饶河调。你听这名字,就“野”。是江西的“河”里,流出来的“腔”。它“雄浑”。它“悠长”。它不像昆曲那么“细”。它“糙”。可那“糙”,正好。正好装得下李迩那“破”了的一生。你听他唱“孤王我好悔”。那“悔”字,不是“收”的。是“放”的。是拿一口气,往四野里“推”。你觉着,那“悔”,不只他一个人。是满台的“荒野”,都跟着“悔”。那“悔”,就“大”了。大得跟“天”一样。你坐在台下,就“小”了。小得只能“听”。听那“饶河调”,把你,也往那“荒野”里“赶”。赶得你,也想“悔”。悔你那些“早知道”。悔你那些“不该”。这,就是赣剧。它不哄你。它“撞”你。撞得你,心里“哐”地一声。像那大锣。一直“嗡”到散场。
这戏,你该去看看

我不跟你说“必看”。我就说,你若有空,去北京。去那“精品大戏展”。去看看,一个中国老头,是怎么把莎士比亚,给“唱”活的。那“活”,不是“复活”。是“重生”。是“借你的尸,还我的魂”。你看了,你就懂。为什么“守正创新”,不是“帽子”。是“真功夫”。为什么赣剧,不是“老古董”。是“野火”。那“火”,它没灭。它只是“烧”进了这“李迩王”里。烧得你,眼睛亮。烧得你,心里热。热得你想,回江西。想去那“饶河”边,听一嗓子“老腔”。那“腔”,现在,还“在”。还在“精品大戏展”的台上。还在“李迩王”的“悔”里。还在这红土地的“根”上。你一去,它就把你,“接”住了。那“接”,比啥都“实”。比啥都“亲”。

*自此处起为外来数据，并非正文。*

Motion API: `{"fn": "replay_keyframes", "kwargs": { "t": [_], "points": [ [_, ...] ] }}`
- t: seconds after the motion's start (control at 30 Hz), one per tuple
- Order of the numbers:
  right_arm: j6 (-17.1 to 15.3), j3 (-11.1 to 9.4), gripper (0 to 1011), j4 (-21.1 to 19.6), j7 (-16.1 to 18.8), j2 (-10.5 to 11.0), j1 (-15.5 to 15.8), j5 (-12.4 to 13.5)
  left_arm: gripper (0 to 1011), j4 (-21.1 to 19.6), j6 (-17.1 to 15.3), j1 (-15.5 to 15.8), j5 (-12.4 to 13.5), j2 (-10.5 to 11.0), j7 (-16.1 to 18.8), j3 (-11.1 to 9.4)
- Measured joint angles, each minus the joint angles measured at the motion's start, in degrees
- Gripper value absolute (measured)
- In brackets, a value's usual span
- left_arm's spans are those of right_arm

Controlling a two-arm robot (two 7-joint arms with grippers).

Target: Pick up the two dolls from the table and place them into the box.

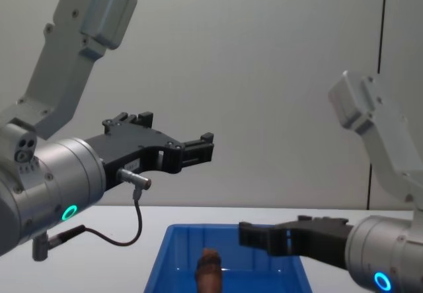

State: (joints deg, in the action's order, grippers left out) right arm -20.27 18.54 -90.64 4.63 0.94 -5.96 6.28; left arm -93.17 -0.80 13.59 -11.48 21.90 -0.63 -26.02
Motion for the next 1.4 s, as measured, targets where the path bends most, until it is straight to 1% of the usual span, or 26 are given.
{"fn": "replay_keyframes", "kwargs": {
  "t": [0.03, 0.13, 0.33, 0.57, 0.6, 0.77, 1.03, 1.4],
  "points": [
    [0.5, 0.0, 960, -0.2, -0.7, 0.0, 0.1, -0.1, 1001, 0.0, 0.0, 0.0, 0.0, 0.0, 0.0, 0.0],
    [1.2, -0.2, 1001, -0.7, -1.7, 0.1, 0.4, -0.2, 1001, 0.0, 0.0, 0.0, 0.0, 0.0, 0.0, 0.0],
    [2.9, -0.9, 1001, -2.4, -4.9, 0.8, 1.8, -0.2, 1001, 0.0, 0.0, 0.0, 0.0, 0.0, 0.0, 0.0],
    [4.5, -2.5, 1001, -4.7, -9.0, 2.5, 3.9, 0.6, 1001, 0.0, 0.0, 0.0, 0.0, 0.0, 0.0, 0.0],
    [4.5, -2.5, 1001, -4.7, -9.0, 2.5, 3.9, 0.6, 1001, 0.0, 0.0, 0.0, 0.0, 0.0, 0.0, 0.0],
    [5.3, -3.9, 1001, -5.9, -11.7, 3.9, 5.4, 1.5, 1001, 0.0, 0.0, 0.0, 0.0, 0.0, 0.0, 0.0],
    [5.9, -5.4, 1001, -6.8, -14.2, 5.1, 6.7, 2.5, 1001, 0.0, 0.0, 0.0, 0.0, 0.0, 0.0, 0.0],
    [6.3, -6.5, 1001, -7.4, -15.9, 6.0, 7.6, 3.1, 1001, 0.0, 0.0, 0.0, 0.0, 0.0, 0.0, 0.0]
  ]
}}
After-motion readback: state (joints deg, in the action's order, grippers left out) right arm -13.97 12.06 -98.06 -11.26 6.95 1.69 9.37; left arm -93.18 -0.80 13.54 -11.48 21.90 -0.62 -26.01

想先“认”个门,去剧本网上翻翻。那上头,有赣剧的老本子。你读一读,再想那“李尔王”,是怎么“投”成“李迩王”的。你就能“品”出来,那“化”的功夫。不是“译”。是“化”。化得你,分不清,哪是“西”,哪是“东”。只觉着,这“人”的“贪”与“悔”,原来,不分“东西”。都一样“疼”。那“疼”,就是“戏”。那“戏”,就是“命”。命里,得“听”一回。不“听”,你“空”。听完了,你“满”。满得能“装”下,那一整个,破了又圆的“天”。